Apples Don't Sing-They Shine by [Mardo, George J.]

Apples Don’t Sing–They Shine, by George Mardo, is a classic example of literary fiction. The story follows a family over generations from 1930 all the way to 1990. Some of the story does feel dated, but that might be because of historical events that frame the novel. In some ways, it is hard to simply summarize a novel that at its’ core deals with family drama of coming together in times of war and drifting apart after. Mainly it deals with Marie, a German immigrant and her struggles with her son and the family business.

Overall, Mardo does a great job with managing what would normally be an overly complicated or possibly self-indulgent topic to write on. The drama of an inter-generational story is more than enough for the reader to follow on and enjoy. The family does become expansive as it should through the decades, but remembering names and their relations can become cumbersome after a while. The conflict between the characters should be familiar to any reader who has a family and especially one that has first generation immigrants.

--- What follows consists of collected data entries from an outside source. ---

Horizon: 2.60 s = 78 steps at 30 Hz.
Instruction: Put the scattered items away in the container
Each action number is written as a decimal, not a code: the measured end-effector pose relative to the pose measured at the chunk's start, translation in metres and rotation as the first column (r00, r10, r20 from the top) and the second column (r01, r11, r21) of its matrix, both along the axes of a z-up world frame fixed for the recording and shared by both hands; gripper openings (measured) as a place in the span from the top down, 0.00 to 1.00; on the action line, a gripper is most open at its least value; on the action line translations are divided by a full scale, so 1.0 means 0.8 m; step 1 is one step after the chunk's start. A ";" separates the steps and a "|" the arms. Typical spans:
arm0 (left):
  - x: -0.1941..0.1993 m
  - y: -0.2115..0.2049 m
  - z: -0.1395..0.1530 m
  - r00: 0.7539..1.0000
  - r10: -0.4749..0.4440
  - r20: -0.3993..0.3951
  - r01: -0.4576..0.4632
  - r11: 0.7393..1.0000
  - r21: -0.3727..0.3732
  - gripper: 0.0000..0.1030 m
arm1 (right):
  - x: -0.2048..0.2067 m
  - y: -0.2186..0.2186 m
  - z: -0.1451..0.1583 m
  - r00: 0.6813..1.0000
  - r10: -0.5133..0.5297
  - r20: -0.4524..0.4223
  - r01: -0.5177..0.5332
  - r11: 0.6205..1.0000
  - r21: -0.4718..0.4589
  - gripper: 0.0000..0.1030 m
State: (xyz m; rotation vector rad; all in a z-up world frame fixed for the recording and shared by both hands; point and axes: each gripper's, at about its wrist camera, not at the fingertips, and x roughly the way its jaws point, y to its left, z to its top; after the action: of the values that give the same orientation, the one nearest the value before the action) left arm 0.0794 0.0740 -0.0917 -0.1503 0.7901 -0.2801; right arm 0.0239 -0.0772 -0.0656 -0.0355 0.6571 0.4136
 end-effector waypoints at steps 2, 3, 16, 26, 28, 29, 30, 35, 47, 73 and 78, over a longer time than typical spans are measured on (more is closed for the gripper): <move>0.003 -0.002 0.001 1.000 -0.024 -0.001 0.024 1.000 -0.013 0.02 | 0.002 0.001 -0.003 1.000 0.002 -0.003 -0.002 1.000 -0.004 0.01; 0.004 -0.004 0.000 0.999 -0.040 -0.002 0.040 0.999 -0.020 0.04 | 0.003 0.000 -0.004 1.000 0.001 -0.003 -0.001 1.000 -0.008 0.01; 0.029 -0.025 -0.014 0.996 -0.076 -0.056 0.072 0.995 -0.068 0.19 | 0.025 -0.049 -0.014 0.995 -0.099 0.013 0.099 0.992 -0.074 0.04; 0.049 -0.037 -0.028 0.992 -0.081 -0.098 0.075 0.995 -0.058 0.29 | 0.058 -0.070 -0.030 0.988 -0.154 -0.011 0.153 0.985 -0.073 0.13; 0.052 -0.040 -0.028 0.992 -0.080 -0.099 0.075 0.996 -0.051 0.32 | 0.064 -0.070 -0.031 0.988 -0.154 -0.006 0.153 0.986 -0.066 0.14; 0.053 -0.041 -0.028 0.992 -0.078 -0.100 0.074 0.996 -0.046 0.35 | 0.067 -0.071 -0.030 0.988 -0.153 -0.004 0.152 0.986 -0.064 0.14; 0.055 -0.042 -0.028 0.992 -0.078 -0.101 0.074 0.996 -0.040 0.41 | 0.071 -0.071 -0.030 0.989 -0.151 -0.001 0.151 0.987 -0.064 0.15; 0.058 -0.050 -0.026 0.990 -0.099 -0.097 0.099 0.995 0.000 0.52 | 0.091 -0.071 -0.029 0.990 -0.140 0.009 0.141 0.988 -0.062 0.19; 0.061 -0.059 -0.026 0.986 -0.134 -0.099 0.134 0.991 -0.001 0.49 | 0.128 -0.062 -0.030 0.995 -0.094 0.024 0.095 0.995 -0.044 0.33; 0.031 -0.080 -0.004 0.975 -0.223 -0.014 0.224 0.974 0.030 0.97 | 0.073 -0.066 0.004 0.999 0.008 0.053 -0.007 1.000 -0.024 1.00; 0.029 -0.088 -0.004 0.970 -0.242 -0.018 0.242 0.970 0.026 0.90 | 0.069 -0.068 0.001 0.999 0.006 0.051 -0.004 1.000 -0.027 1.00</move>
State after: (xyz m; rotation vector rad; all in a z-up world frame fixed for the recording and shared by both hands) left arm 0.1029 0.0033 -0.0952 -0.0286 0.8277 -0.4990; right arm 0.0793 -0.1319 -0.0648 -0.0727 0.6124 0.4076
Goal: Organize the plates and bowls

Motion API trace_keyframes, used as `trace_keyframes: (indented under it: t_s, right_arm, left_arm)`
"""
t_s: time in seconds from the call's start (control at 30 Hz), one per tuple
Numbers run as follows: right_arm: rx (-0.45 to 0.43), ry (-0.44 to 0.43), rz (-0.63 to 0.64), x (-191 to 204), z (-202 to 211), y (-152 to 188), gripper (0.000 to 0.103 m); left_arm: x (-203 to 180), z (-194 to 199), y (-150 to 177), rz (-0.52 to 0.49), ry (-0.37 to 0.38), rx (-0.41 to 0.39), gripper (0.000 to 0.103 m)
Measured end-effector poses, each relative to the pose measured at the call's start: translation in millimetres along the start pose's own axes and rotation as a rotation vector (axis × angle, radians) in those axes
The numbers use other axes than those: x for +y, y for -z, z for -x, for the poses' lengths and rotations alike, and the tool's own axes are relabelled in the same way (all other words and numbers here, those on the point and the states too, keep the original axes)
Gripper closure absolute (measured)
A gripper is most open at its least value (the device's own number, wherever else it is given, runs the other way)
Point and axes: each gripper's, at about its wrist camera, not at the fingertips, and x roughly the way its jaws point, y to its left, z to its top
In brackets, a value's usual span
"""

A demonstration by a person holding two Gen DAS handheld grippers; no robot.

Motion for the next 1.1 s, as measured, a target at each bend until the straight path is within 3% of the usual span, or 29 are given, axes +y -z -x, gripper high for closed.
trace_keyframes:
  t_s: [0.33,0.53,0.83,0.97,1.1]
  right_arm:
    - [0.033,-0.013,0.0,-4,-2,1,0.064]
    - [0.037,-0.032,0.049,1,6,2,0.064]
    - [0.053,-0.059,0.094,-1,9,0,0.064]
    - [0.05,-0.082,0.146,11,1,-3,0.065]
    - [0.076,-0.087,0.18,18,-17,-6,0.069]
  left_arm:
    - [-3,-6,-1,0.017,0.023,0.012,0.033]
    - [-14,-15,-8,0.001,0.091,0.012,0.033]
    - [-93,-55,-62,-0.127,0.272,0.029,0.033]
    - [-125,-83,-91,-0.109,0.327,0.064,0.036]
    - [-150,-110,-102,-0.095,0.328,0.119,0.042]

The story at times may seem U.S. centralized, but Mardo expands his scope by including a Ukrainian Monastery, family drama in England, and even venturing into South America. The global scale of his story enhances how far reaching and long the narrative is as we follow the rise and fall of family unity and how families change over the decades. As with any drama set over decades, the story can run the risk of being too brief or skimming over the details of the day to day. Mardo falls into this somewhat by giving us broad, quick snippets of events that happen. He sometimes jumps years ahead in the narrative to get to another point. He may have been able to do this with more skill to not create such choppy pacing, though it does lend to the novel’s biographical story of the families of the Nesbits and Reynolds.

In some ways, the main conflict involving the family’s business, Reynolds Enterprise, tends to become too central to what the novel is striving to be, an intimate tale of family and the relations that bind. The focus does seem to shift towards the end and recenter the novel, which is a saving grace.

This work is perfect for those that enjoy tales told over generations involving many different characters. A pure drama that is accessible to anyone of any age.